Financial Crime World

China’s Due Diligence Procedures: Separating Fact from Fiction

As concerns about China’s treatment of foreign investors continue to dominate headlines, it has become increasingly clear that many are misinformed about the country’s due diligence procedures. Despite attempts by some to overlay US laws onto Chinese practices, it is essential to understand that these two systems operate under different standards.

Corporate Due Diligence in China

In China, corporate due diligence is a standard practice conducted by qualified professionals to ensure target companies are legally compliant and free from financial irregularities. This includes legal, financial, and operational due diligence, which helps investors verify tax returns, audits, and compliance with pending IPO listings. Chinese authorities actively encourage foreign investors to adhere to local laws and regulations.

Key Issues: Blurring of Lines

The key issue lies in the blurring of lines between sovereign law and personal data collection. While due diligence is permitted in China, firms must be aware that they are expected to operate under Chinese laws only. Foreign invested companies cannot apply US or other foreign law standards to their due diligence in China, as this would breach Chinese sovereignty.
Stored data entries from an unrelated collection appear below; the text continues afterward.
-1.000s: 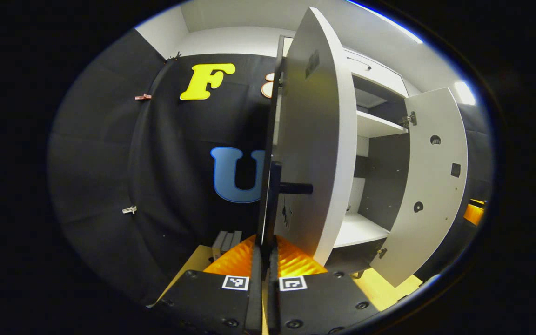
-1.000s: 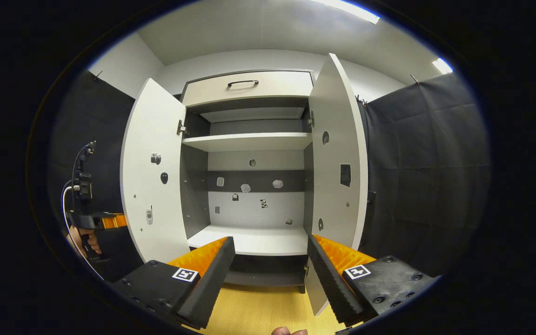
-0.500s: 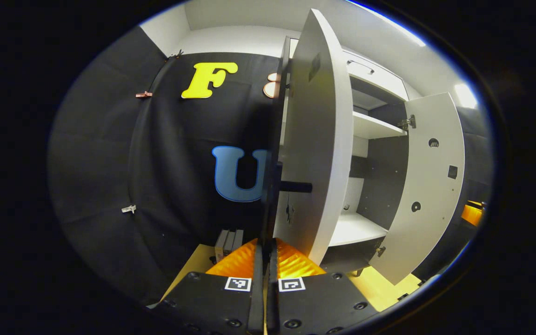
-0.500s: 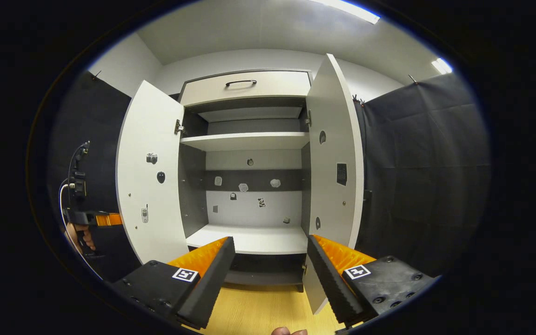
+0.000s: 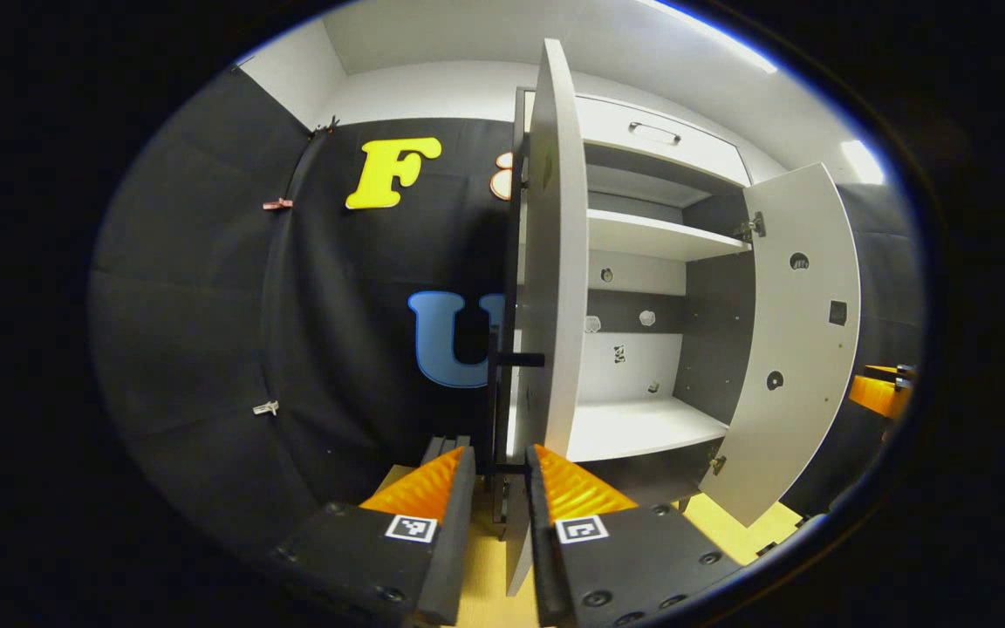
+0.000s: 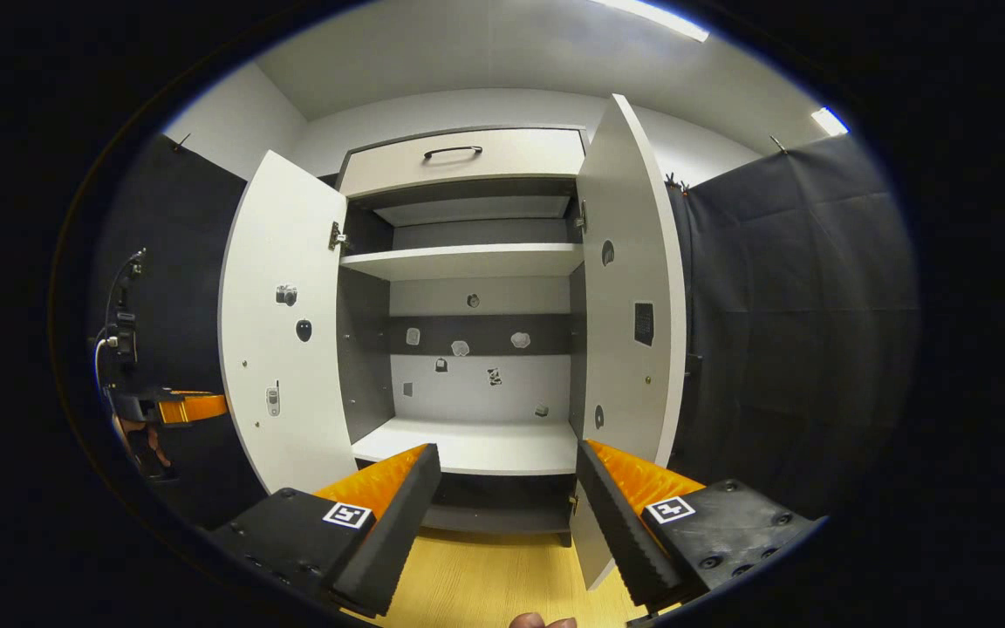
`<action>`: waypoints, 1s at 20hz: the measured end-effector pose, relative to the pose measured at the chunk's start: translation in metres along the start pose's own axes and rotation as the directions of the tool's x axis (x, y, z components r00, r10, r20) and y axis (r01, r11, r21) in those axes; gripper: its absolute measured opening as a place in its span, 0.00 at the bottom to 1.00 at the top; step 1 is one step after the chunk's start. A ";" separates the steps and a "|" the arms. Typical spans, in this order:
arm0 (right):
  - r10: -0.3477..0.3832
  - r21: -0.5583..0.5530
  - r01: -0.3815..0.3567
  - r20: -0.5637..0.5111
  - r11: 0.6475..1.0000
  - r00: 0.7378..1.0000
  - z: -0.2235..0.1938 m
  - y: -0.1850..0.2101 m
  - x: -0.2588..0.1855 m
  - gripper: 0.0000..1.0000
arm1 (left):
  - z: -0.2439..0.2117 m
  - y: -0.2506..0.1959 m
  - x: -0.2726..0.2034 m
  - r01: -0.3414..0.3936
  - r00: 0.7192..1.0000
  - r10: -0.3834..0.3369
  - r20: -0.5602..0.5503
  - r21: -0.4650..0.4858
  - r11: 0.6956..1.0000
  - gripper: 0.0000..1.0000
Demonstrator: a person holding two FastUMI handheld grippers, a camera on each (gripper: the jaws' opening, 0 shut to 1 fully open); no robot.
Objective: Open the right door of the double-door shoe cabinet with the right hand, and open the left door with the left hand.
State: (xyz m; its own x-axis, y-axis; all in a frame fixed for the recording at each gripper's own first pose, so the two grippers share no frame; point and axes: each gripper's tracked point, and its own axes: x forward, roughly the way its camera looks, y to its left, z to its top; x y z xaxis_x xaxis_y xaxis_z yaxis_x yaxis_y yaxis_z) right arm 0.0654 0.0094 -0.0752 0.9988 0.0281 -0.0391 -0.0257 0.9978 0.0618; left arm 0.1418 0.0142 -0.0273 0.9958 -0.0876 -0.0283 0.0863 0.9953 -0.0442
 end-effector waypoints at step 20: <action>-0.184 -0.035 0.184 0.027 0.982 0.983 0.014 -0.056 0.041 0.98 | 0.015 -0.074 -0.003 0.099 0.991 -0.096 0.093 -0.027 0.995 0.95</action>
State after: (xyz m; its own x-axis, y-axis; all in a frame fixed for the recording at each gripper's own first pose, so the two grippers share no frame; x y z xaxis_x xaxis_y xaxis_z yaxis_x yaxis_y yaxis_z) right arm 0.1085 -0.0467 -0.0659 0.9873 -0.1572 -0.0232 0.1576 0.9873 0.0190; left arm 0.1330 -0.0584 -0.0088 0.9815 -0.1787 0.0687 0.1836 0.9802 -0.0741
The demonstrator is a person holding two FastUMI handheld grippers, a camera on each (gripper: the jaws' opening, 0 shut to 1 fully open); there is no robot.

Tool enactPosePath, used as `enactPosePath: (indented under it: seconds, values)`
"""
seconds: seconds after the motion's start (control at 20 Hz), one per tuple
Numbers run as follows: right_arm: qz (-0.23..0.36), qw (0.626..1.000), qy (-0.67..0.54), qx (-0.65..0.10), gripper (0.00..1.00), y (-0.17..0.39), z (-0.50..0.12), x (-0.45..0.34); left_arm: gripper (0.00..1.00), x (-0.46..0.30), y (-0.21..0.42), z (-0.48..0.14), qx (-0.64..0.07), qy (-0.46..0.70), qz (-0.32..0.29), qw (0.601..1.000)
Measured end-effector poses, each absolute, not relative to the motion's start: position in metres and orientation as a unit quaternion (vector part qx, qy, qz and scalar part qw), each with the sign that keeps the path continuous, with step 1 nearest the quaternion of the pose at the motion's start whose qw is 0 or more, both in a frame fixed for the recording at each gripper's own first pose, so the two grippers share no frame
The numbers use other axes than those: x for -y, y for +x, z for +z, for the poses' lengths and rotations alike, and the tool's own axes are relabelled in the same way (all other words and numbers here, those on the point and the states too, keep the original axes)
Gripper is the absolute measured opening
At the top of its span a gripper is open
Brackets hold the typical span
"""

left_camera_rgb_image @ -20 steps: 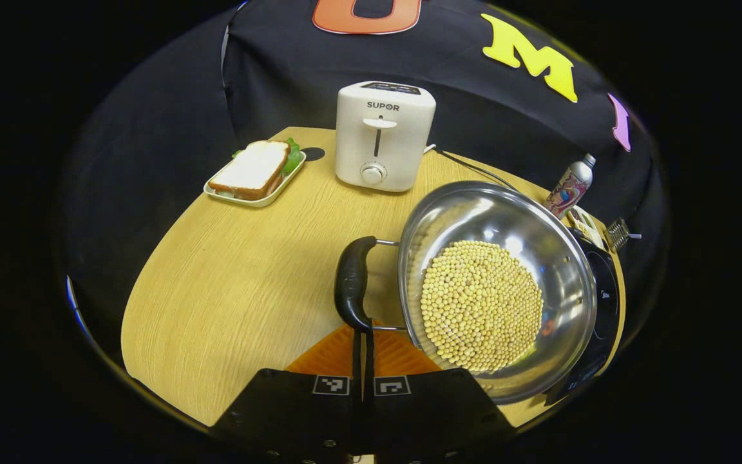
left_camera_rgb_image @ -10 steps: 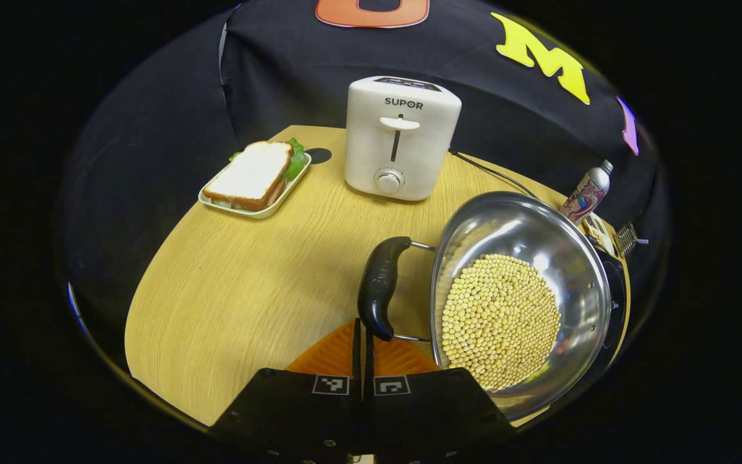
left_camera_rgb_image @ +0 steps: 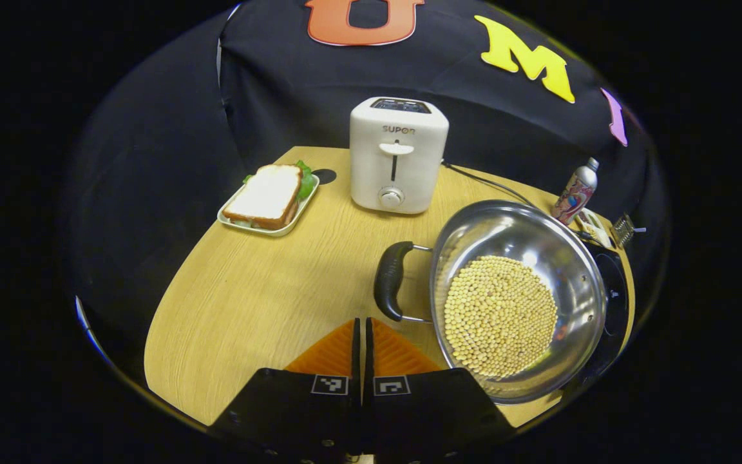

Examples: Xinjiang Labor Issue

The Xinjiang labor issue, for instance, is a matter of US law compliance and not a Chinese regulatory instruction. Foreign investors operating in China must recognize that they are subject to Chinese laws and regulations, rather than attempting to impose foreign standards.

Personal Data Security Laws

Moreover, the collection of personal data in China is strictly prohibited, especially by foreign firms. China has robust personal data security laws in place, and any breach can result in severe penalties. The Peter Humphrey case serves as a stark reminder of the consequences of ignoring these laws.

Foreign Investors: Compliance Issues

Foreign investors must be aware of China’s legal boundaries and scope of business to avoid compliance issues. Blurring the lines between due diligence and data collection can lead to severe consequences, including punishment.

Alternative Options

Rather than attempting to navigate China’s complex regulatory landscape, companies may find it more practical to consider alternative manufacturing options in countries with more lenient laws. Ultimately, understanding and respecting Chinese laws is crucial for successful business operations in the country.

Conclusion: Understanding Chinese Laws

Chris Devonshire- Ellis, Chairman of Dezan Shira & Associates, emphasizes that due diligence in China is not the problem; rather, it is the attempt to blur distinctions that lies at the heart of the debate. By recognizing and respecting Chinese laws and regulations, foreign investors can ensure successful business operations in the country.